**TO DO**
Would you please return the lines of the entries below starting at the line that has "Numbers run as" and ending at the line that has "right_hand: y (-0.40", both included, exactly as they are?

**SUPPLIED RECORDS**
[Start of section]
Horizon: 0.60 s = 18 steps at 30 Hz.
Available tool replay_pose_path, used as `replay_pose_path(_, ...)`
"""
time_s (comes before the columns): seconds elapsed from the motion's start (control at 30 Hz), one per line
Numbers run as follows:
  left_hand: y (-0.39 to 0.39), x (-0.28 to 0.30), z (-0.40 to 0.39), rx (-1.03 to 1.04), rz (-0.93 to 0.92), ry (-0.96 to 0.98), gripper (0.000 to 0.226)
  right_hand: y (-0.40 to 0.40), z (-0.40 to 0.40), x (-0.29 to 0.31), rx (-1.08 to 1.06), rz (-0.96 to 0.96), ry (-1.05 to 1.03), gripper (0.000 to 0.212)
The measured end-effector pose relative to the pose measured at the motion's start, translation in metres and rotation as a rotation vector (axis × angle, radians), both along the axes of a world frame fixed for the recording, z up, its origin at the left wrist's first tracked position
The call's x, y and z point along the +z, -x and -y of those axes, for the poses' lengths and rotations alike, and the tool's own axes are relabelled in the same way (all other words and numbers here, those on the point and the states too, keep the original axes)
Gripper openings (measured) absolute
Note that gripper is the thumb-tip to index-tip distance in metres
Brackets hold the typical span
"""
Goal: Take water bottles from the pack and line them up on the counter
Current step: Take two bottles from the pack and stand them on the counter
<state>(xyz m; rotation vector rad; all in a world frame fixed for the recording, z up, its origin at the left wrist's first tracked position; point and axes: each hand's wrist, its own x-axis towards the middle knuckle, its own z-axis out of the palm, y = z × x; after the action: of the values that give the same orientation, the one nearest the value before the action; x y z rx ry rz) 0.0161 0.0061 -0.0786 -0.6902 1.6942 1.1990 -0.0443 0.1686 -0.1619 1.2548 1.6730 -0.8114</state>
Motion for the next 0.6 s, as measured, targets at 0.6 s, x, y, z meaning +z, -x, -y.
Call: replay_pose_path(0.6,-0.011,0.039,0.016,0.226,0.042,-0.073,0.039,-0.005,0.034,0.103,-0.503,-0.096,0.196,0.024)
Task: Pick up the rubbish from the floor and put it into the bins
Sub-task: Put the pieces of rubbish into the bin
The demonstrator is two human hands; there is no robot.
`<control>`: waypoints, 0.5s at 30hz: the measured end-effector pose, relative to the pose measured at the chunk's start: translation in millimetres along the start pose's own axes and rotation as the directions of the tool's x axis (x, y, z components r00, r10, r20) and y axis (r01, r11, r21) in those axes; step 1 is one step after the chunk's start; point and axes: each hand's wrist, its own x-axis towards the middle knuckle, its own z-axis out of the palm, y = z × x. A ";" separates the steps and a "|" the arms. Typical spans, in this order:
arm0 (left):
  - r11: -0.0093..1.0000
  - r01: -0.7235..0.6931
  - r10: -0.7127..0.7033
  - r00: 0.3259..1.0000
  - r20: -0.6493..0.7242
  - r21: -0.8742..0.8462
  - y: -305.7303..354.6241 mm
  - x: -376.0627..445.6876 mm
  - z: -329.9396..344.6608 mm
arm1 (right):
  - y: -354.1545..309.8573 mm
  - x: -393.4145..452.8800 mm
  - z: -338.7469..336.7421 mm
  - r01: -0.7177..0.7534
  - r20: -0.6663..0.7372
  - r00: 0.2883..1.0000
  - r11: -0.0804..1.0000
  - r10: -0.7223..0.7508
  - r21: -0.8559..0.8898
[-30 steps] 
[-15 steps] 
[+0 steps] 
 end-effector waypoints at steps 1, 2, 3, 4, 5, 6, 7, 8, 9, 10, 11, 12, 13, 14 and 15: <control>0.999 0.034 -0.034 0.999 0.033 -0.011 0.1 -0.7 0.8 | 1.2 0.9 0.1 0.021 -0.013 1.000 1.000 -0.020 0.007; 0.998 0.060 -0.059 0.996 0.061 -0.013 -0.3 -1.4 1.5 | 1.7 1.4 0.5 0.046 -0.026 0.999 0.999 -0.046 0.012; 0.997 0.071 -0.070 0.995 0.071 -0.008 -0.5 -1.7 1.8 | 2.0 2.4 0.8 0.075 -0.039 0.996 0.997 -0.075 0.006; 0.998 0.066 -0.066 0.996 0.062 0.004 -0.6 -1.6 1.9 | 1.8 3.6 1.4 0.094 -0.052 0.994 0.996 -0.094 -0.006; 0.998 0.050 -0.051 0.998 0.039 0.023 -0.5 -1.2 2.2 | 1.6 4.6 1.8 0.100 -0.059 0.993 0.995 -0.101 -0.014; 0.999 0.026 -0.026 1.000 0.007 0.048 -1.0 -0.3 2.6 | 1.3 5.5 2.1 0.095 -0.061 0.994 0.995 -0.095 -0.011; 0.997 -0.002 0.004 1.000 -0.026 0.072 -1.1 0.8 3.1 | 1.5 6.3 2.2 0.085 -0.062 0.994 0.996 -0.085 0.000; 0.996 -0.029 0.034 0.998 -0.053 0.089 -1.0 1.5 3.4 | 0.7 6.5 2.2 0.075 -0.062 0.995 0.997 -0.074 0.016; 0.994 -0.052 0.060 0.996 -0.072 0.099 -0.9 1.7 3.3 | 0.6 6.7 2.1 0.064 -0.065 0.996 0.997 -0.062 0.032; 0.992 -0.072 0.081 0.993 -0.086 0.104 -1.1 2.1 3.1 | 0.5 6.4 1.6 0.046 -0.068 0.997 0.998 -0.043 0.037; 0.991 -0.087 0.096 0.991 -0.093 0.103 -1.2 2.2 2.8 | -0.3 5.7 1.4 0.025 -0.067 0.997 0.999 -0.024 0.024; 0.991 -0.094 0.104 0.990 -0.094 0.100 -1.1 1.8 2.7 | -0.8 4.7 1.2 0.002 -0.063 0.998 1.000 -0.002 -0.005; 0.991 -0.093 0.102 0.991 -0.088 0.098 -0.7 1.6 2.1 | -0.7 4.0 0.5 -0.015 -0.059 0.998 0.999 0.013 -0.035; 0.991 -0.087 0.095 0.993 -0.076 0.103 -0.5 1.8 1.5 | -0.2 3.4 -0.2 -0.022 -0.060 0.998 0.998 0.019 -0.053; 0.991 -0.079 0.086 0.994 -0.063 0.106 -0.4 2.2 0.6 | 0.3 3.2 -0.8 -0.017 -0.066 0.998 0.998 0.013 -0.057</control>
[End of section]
**OUTPUT BELOW**
Numbers run as follows:
  left_hand: y (-0.39 to 0.39), x (-0.28 to 0.30), z (-0.40 to 0.39), rx (-1.03 to 1.04), rz (-0.93 to 0.92), ry (-0.96 to 0.98), gripper (0.000 to 0.226)
  right_hand: y (-0.40 to 0.40), z (-0.40 to 0.40), x (-0.29 to 0.31), rx (-1.08 to 1.06), rz (-0.96 to 0.96), ry (-1.05 to 1.03), gripper (0.000 to 0.212)

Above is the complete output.